Heidelberg Questions 114b – 115

Question 114. But can those who are converted to God perfectly keep these commandments?

Answer: No: but even the holiest men, while in this life, have only a small beginning of this obedience; (a) yet so, that with a sincere resolution they begin to live, not only according to some, but all the commandments of God. (b)

Re-cap — small beginning (Illustration — advance in an infinite ocean)

(b) Rom.7:22 For I delight in the law of God after the inward man:

This teaching of the Catechism, following Scripture as it does, ought to put an end to all forms of antinomianism in the Church. Antinomianism is the teaching that the law has no role in the Christian’s life. The idea is that the believer has been saved by God from the law and so the law no longer has a role in their life and instead of the law as their standard for “how shall they then live,” the standard becomes the Holy Spirit, as abstracted or divorced from the law guiding them, or they will contend that it is love” that directs their behavior but again, it is a love that is more informed by their instinct then it is by God’s revelation.

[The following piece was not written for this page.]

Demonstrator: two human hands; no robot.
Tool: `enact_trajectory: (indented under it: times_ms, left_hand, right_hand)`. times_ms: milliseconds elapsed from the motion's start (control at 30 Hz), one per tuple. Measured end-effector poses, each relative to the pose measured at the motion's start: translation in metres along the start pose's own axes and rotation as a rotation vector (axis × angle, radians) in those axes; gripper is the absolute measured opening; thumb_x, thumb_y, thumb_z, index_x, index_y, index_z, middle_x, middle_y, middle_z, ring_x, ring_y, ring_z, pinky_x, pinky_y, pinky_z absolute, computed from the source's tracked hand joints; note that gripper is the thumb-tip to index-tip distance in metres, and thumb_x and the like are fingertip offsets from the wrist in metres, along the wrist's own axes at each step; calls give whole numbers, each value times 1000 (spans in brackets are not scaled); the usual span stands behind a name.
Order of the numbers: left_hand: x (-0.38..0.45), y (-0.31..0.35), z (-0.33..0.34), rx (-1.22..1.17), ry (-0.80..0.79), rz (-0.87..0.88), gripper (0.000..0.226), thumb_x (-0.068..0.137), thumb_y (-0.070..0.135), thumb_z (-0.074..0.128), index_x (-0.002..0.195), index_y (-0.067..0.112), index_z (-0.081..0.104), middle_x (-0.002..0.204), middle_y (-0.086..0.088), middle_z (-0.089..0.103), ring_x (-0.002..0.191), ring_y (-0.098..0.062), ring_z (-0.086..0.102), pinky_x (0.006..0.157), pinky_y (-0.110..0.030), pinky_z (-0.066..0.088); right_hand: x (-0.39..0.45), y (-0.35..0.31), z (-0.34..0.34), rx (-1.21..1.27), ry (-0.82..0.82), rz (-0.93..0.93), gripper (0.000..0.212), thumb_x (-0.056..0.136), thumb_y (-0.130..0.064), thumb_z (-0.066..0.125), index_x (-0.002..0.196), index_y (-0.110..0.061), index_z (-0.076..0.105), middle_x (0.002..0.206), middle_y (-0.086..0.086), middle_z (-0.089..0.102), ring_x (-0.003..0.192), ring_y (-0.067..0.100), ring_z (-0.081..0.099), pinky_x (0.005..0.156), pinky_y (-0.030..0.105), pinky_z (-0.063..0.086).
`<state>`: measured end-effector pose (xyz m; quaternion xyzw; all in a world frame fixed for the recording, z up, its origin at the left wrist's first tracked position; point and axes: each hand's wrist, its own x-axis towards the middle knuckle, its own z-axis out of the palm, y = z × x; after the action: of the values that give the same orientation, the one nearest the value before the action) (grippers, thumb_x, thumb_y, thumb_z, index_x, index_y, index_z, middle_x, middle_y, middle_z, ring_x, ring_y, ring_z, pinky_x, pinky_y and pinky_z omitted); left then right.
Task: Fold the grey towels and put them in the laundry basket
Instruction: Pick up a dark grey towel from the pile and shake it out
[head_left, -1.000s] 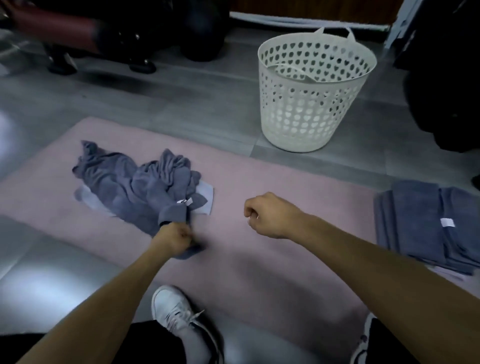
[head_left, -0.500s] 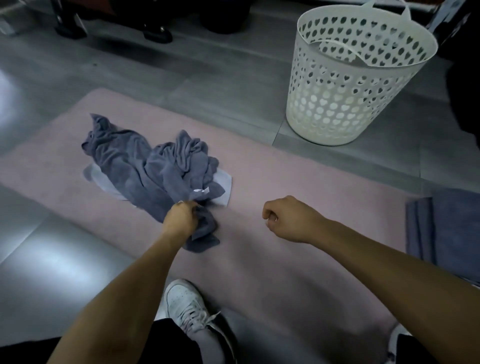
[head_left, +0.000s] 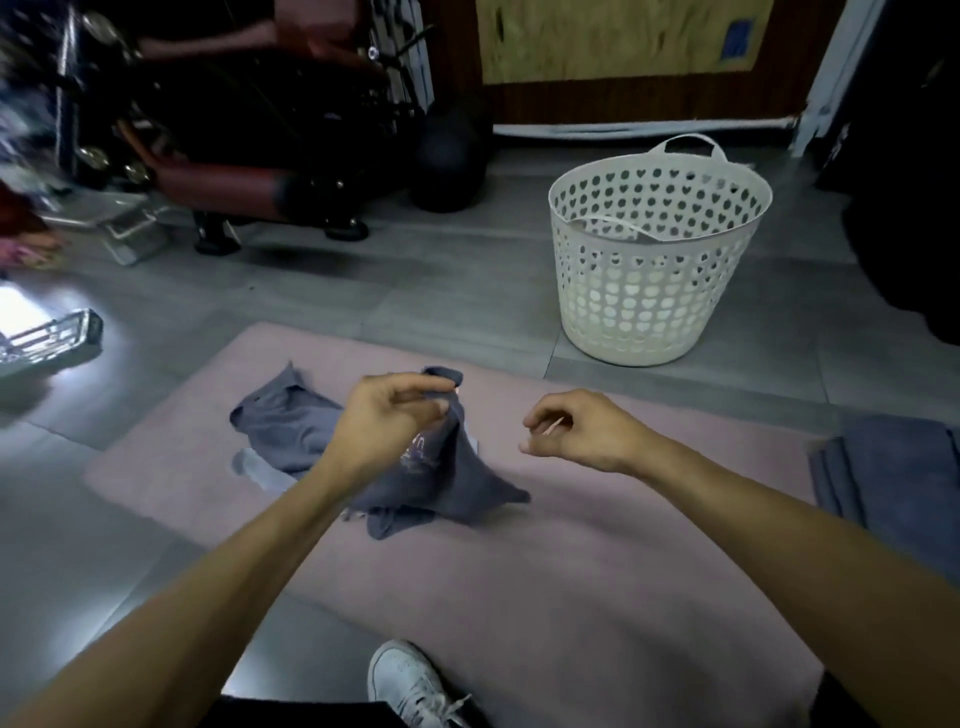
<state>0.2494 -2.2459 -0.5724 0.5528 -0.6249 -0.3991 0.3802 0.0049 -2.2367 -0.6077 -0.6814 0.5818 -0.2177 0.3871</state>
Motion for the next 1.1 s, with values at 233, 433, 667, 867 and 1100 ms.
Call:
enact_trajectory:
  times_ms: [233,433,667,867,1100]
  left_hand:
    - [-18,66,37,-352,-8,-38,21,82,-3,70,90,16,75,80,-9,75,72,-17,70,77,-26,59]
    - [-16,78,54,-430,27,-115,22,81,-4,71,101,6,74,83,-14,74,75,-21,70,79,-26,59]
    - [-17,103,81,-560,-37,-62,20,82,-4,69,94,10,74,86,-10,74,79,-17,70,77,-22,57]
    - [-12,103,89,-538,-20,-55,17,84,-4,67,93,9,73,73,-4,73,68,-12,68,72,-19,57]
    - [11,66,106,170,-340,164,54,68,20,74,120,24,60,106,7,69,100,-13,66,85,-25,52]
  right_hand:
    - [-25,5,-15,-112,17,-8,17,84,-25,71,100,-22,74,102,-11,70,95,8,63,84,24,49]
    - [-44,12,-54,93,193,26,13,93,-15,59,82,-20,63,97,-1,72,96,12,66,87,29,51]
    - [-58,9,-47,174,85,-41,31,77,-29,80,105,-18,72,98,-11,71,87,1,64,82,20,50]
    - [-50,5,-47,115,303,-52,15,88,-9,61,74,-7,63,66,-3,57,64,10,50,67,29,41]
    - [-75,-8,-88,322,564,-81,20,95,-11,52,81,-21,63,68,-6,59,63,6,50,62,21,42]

The Catechism brings to the fore that, “that with a sincere resolution they begin to live, not only according to some, but all the commandments of God.” And they lodge this observation in the teaching of Scripture,

Ps.1:2 But his delight is in the law of the LORD; and in his law doth he meditate day and night.

You see some folks want to pit the NT against the OT and so they will go to passages like

Romans 10:4 For Christ is the end of the law for righteousness to everyone who believes.

And reading that they will then interpret it to mean that the law has ended for the Christian who trusts in Christ. But end in “R. 10:4″ means goal, purpose, or culmination and what it is teaching is not that the law no longer has a role in the Christian’s life but rather that Christ is the one who gives all that the law required.

So, our walking in the way of God’s law revelation is not a means to gaining something we do not already have (peace with God and God’s approval) but rather our walking in God’s law revelation is a manifestation that we are a people who are now, as Paul says in Ephesians, “light in the Lord.” Our walking in God’s law revelation is the placarding of the truth that Christ has redeemed us and made us a people unique unto Him. This is so true that if it is the case, by God’s grace that we make advance in this walking in God’s law revelation that announces that we are being conformed to Christ, that we glory in the Lord because we know it is the Spirit of Christ that causes us to go from Christ-likeness unto Christ-likeness.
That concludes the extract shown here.